* **Task instructions**:
Return a copy of every line in the data below that contains "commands".
==================================================
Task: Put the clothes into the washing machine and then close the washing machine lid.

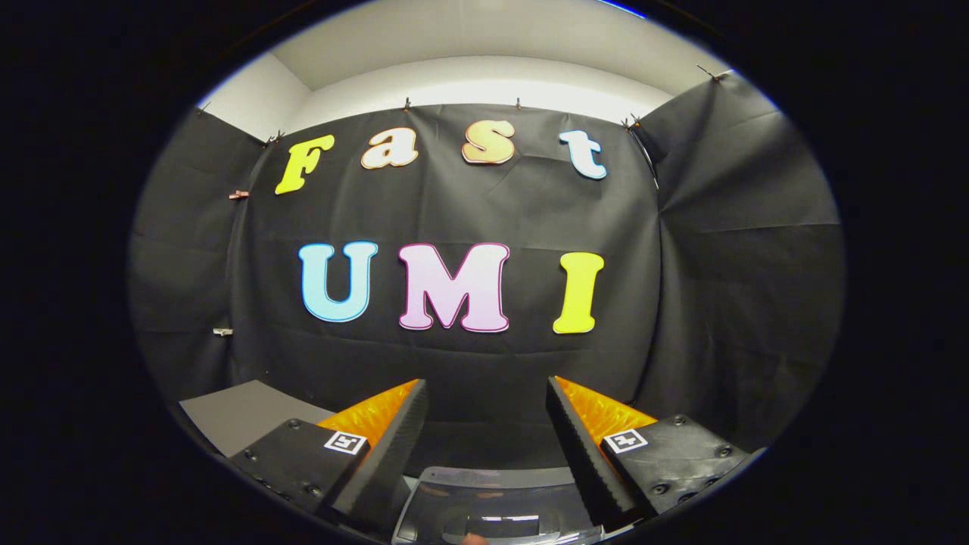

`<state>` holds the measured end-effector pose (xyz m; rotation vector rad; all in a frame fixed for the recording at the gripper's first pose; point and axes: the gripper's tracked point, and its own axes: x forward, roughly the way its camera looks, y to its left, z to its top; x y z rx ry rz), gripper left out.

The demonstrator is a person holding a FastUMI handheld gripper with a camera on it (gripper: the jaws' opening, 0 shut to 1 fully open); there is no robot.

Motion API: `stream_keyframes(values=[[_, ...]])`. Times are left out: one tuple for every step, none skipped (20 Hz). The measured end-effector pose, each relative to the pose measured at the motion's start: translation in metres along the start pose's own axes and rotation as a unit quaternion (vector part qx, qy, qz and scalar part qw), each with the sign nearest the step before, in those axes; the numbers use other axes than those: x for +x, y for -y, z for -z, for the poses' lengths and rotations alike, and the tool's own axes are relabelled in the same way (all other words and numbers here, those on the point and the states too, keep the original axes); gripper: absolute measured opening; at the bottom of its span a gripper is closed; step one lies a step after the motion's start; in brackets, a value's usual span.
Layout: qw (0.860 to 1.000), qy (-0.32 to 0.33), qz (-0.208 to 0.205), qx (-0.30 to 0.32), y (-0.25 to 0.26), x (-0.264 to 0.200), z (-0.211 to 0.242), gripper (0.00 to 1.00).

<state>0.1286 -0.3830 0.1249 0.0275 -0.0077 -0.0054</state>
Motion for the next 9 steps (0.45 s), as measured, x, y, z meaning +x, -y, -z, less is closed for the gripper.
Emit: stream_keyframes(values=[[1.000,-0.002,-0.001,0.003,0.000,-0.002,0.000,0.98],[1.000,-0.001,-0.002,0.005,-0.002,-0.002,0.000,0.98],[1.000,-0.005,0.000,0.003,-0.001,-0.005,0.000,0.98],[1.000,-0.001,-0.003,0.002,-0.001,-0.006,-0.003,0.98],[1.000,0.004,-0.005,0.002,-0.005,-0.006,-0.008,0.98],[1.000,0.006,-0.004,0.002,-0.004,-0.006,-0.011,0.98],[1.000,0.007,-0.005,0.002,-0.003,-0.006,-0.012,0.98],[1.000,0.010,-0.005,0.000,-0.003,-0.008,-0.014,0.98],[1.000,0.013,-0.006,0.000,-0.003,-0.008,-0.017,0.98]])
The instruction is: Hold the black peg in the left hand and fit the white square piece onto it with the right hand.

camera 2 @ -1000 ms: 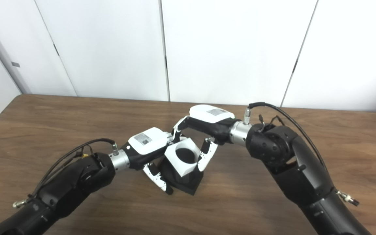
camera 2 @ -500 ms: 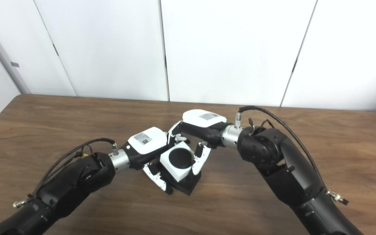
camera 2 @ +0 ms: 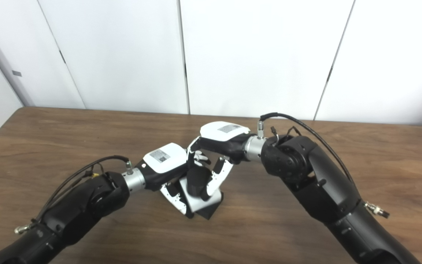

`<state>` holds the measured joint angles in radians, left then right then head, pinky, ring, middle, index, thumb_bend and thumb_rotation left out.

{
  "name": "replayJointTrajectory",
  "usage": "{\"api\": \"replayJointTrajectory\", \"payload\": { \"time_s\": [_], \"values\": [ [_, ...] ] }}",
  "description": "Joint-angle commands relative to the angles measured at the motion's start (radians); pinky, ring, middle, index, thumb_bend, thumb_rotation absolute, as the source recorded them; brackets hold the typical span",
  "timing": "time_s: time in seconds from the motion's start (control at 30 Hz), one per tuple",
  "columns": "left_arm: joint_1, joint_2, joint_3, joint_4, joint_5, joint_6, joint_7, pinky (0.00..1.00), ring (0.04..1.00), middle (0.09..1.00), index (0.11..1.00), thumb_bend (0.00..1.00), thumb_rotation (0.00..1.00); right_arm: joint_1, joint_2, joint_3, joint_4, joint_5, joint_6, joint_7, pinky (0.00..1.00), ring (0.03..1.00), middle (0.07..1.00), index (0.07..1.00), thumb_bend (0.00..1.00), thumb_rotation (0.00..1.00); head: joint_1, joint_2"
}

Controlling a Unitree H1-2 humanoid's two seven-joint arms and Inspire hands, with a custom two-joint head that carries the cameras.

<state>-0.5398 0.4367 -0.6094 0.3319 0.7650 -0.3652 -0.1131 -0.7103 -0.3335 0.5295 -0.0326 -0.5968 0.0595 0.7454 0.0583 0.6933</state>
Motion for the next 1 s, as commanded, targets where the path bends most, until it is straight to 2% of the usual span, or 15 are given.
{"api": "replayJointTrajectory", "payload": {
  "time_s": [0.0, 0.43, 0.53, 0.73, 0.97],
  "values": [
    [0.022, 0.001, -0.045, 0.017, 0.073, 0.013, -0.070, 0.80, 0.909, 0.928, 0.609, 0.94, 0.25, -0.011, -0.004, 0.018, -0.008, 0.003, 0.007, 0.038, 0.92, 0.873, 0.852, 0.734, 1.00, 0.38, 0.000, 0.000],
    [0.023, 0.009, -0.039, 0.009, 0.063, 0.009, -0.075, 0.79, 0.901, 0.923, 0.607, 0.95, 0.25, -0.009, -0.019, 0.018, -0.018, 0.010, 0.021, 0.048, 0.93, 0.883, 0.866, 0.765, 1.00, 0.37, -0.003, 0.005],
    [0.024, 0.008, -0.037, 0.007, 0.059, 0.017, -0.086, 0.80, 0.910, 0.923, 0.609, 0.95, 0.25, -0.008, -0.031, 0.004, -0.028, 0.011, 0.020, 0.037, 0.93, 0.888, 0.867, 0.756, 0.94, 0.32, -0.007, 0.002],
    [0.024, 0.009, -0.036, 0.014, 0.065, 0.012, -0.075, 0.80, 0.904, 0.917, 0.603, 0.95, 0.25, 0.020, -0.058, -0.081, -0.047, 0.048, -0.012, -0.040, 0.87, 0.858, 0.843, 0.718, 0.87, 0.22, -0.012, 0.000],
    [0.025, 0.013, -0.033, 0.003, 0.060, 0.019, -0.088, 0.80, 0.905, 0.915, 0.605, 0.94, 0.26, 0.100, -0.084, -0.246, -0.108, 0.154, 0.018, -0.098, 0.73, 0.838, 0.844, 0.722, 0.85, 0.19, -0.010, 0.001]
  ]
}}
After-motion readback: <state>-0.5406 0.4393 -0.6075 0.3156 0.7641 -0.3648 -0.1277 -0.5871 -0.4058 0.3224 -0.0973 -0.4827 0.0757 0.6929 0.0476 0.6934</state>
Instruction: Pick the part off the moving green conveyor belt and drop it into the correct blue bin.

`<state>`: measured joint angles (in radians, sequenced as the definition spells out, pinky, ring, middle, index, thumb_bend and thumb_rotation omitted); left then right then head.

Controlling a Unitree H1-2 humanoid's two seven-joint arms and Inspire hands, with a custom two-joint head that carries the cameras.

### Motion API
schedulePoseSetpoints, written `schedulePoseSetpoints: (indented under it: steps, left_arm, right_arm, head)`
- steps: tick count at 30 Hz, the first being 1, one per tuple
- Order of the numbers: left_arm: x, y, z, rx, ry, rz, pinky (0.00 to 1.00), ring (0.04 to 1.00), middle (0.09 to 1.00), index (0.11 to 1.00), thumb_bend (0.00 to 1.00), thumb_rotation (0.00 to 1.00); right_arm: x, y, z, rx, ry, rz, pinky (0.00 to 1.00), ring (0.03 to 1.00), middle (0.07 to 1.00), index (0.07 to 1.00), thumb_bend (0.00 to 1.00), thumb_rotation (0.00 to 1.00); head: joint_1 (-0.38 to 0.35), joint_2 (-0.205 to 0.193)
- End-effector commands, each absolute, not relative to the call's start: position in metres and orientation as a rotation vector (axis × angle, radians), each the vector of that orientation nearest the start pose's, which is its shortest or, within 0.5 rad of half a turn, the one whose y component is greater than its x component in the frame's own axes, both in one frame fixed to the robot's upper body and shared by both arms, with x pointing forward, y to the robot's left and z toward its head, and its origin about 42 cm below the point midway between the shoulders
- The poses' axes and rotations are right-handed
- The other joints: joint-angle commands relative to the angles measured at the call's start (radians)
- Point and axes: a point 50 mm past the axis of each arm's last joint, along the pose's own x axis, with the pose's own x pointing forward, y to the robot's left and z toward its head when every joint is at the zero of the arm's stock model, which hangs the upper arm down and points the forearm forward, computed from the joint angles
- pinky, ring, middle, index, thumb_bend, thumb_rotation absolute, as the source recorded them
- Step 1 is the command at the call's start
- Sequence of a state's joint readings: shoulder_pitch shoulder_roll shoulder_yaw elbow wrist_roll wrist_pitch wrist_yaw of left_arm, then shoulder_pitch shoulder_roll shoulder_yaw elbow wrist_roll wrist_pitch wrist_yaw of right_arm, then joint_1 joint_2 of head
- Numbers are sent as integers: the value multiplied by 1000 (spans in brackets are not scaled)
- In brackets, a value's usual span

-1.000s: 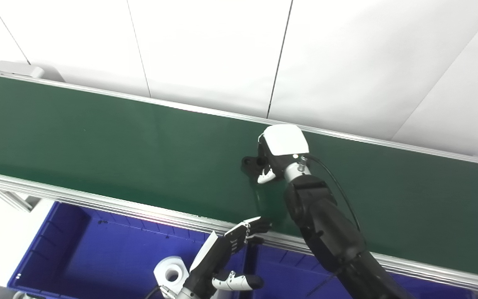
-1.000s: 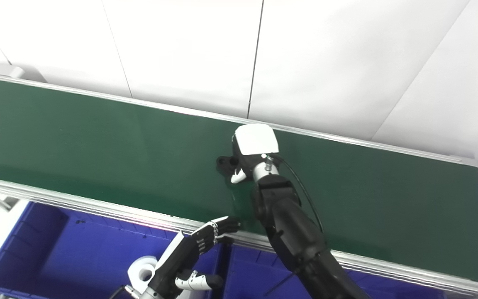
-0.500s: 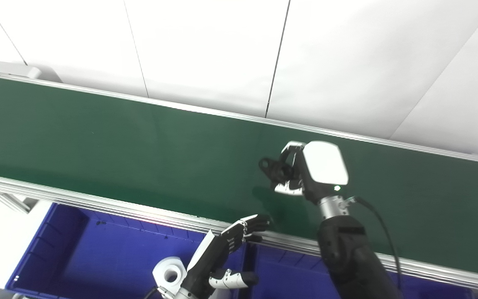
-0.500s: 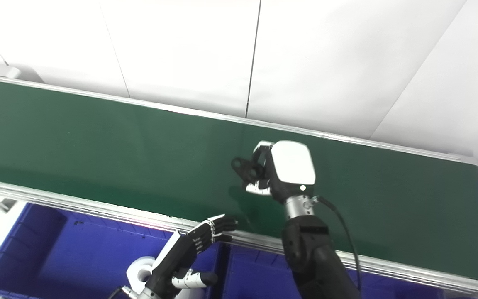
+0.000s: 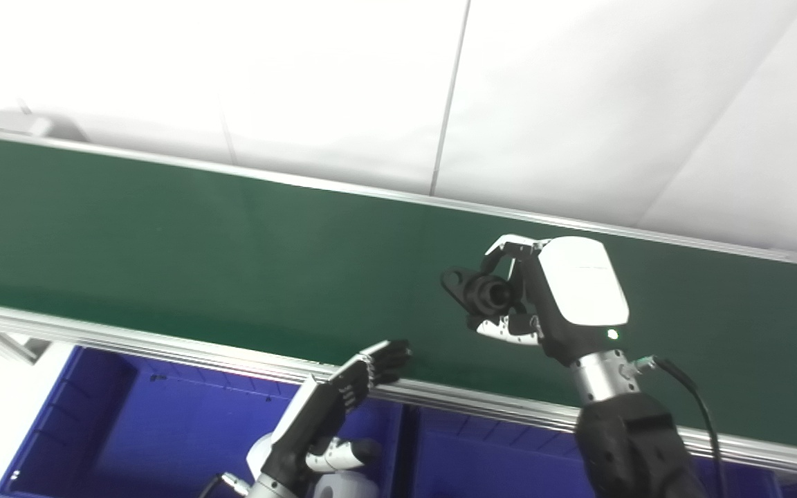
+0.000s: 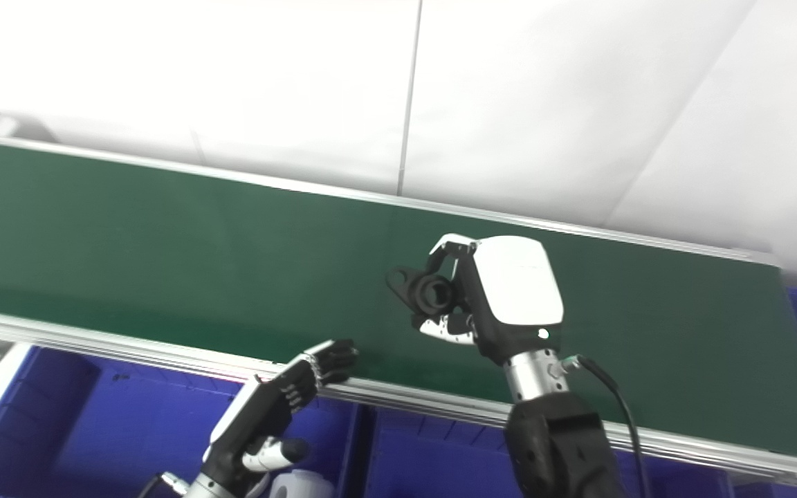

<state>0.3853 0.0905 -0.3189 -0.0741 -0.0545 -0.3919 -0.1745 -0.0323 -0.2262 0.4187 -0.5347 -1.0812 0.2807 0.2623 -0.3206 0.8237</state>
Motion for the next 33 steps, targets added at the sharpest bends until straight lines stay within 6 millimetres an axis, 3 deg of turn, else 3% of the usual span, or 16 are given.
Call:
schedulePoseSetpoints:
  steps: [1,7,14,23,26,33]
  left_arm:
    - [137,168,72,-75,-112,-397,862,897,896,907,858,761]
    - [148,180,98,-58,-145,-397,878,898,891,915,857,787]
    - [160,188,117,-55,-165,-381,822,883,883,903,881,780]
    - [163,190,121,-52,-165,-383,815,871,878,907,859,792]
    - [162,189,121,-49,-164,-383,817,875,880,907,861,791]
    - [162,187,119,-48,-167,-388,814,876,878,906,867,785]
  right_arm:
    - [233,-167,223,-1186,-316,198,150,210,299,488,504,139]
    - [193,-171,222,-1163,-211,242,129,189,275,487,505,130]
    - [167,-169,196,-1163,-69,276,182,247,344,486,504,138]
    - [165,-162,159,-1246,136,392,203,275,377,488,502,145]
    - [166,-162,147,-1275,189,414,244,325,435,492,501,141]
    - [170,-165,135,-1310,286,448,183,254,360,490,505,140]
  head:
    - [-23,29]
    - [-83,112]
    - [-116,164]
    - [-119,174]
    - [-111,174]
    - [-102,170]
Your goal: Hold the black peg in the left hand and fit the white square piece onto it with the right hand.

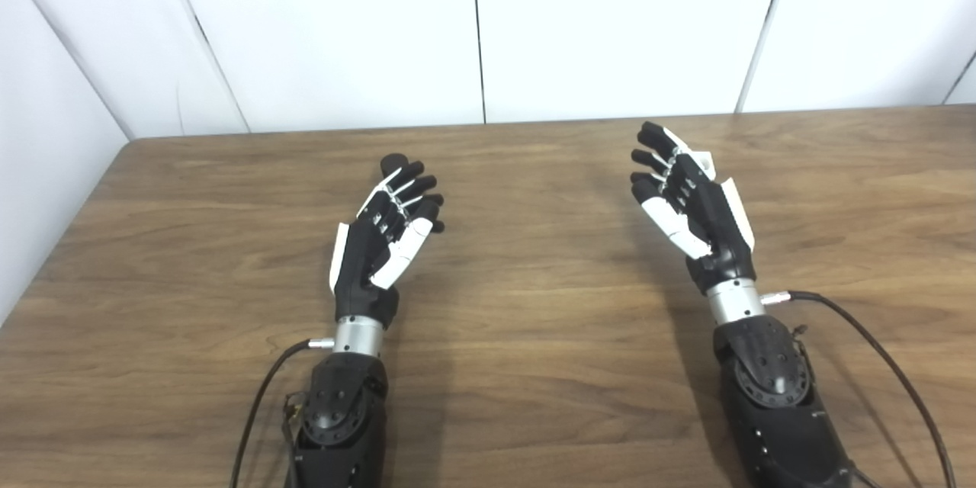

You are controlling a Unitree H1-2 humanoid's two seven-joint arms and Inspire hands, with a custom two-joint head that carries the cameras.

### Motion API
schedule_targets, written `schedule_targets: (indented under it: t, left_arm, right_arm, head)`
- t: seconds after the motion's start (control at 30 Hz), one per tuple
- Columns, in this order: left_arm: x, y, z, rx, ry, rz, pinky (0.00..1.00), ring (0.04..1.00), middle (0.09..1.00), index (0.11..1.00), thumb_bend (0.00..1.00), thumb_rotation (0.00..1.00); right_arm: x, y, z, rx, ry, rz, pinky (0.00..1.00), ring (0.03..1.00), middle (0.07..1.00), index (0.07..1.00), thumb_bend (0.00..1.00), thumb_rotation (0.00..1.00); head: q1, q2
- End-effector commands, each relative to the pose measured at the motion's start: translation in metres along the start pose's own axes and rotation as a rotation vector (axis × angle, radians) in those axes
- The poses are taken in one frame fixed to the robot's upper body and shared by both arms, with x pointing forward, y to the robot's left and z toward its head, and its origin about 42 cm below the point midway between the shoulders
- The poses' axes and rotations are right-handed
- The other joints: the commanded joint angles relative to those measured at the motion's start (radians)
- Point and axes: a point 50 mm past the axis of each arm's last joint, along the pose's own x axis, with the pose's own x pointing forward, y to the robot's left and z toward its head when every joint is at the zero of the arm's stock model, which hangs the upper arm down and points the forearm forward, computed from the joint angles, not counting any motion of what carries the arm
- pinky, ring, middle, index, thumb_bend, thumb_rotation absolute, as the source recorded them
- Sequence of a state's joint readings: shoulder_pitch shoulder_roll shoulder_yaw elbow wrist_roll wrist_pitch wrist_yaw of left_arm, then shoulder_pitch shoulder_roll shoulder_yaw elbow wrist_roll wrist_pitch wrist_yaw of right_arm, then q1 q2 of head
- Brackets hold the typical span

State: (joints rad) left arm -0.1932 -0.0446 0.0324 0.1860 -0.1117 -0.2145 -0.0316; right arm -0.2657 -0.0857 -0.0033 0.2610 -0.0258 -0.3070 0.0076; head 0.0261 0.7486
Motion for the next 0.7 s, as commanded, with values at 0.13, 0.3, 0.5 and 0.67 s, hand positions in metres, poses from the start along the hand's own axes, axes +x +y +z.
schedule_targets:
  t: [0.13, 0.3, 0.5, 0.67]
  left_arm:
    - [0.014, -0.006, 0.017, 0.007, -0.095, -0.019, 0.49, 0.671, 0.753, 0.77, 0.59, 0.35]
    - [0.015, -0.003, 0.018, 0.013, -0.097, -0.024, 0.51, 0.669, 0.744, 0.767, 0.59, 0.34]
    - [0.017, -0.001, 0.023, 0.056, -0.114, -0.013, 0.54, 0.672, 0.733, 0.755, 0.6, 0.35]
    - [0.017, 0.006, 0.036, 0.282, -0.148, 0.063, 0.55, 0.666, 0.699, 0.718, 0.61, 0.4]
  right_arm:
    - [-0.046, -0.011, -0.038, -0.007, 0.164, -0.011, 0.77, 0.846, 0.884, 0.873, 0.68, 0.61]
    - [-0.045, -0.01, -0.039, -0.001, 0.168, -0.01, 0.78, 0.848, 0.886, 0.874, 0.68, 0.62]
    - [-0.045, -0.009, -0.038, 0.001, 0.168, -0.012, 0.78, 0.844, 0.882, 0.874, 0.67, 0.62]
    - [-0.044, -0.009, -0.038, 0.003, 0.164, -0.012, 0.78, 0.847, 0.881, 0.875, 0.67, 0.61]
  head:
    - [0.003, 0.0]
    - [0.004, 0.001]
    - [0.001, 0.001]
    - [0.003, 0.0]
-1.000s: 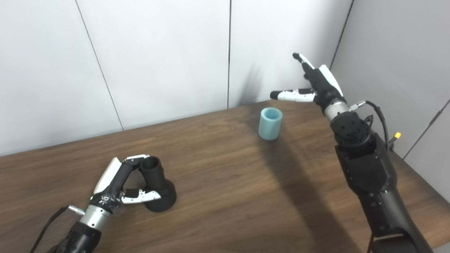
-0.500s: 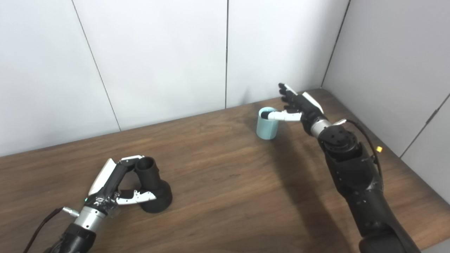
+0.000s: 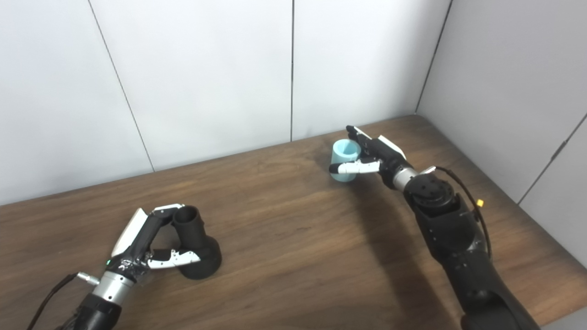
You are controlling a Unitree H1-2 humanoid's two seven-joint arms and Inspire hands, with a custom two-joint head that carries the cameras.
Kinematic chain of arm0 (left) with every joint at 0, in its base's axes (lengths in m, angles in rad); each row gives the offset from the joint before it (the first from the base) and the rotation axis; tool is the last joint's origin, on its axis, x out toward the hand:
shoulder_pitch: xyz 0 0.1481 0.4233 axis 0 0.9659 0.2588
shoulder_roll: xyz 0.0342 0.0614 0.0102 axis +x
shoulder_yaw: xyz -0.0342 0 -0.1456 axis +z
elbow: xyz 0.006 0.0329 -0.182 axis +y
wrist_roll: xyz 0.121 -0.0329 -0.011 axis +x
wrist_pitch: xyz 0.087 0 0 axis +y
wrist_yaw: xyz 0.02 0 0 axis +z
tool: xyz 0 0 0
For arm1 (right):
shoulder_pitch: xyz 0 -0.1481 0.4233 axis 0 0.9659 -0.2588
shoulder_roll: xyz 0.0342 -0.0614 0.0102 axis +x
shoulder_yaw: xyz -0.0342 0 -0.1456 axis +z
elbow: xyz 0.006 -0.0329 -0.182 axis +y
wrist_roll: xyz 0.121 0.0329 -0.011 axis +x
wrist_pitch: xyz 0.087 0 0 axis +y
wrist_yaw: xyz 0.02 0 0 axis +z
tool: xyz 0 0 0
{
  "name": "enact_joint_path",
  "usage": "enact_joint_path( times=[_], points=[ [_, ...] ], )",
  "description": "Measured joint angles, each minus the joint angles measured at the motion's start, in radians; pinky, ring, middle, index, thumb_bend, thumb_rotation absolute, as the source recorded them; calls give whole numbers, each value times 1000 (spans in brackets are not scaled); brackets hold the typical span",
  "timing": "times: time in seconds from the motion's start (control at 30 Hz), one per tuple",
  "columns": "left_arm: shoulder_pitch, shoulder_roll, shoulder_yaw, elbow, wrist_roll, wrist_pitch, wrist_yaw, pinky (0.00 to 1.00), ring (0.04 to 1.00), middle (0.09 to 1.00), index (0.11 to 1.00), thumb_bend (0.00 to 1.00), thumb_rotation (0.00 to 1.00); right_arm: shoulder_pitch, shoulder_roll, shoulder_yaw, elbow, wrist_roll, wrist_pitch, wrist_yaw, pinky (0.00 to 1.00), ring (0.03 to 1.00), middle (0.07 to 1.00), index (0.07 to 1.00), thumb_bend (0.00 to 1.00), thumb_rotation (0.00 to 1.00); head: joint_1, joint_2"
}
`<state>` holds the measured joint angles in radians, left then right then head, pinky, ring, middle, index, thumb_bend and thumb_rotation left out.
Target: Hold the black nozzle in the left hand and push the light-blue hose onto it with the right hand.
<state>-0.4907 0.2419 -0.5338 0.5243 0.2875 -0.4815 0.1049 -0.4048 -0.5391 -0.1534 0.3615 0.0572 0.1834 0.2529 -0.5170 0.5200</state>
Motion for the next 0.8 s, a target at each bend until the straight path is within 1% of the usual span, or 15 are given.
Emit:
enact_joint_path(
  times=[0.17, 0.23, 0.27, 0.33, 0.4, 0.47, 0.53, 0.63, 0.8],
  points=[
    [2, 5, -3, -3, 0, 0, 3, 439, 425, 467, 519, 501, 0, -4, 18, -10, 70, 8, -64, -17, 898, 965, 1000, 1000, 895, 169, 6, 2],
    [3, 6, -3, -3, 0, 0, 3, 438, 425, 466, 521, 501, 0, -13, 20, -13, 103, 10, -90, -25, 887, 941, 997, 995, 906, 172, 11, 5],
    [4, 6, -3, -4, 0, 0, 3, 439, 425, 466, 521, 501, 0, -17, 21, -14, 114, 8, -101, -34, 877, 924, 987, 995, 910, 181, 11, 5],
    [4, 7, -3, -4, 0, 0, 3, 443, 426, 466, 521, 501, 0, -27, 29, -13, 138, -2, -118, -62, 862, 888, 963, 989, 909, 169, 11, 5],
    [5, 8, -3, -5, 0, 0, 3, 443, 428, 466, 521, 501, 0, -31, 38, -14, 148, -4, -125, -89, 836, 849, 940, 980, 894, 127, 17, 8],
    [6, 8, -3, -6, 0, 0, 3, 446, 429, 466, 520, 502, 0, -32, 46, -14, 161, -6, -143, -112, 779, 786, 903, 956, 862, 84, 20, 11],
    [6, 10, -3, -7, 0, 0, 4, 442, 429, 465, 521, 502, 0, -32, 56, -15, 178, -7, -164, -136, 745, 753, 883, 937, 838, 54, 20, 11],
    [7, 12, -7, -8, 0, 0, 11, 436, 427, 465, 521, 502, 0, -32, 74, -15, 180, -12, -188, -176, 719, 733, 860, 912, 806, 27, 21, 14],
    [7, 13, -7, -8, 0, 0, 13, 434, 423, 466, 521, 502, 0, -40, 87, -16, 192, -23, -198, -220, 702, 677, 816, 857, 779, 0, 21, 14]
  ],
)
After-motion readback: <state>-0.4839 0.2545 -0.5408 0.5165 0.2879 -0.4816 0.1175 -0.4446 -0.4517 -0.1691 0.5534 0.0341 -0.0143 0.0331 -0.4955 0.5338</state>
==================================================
* **Answer**:
  "description": "Joint-angle commands relative to the angles measured at the motion's start (radians); pinky, ring, middle, index, thumb_bend, thumb_rotation absolute, as the source recorded them; brackets hold the typical span",
- End-effector commands, each absolute, not relative to the call's start: position in metres and orientation as a rotation vector (axis × angle, radians), each the vector of that orientation nearest the start pose's, which is its shortest or, within 0.5 rad of half a turn, the one whose y component is greater than its x component in the frame's own axes, both in one frame fixed to the robot's upper body and shared by both arms, with x pointing forward, y to the robot's left and z toward its head, and its origin about 42 cm below the point midway between the shoulders
- The other joints: joint-angle commands relative to the angles measured at the call's start (radians)
- End-effector commands, each relative to the pose measured at the motion's start: translation in metres along the start pose's own axes and rotation as a rotation vector (axis × angle, radians) in those axes

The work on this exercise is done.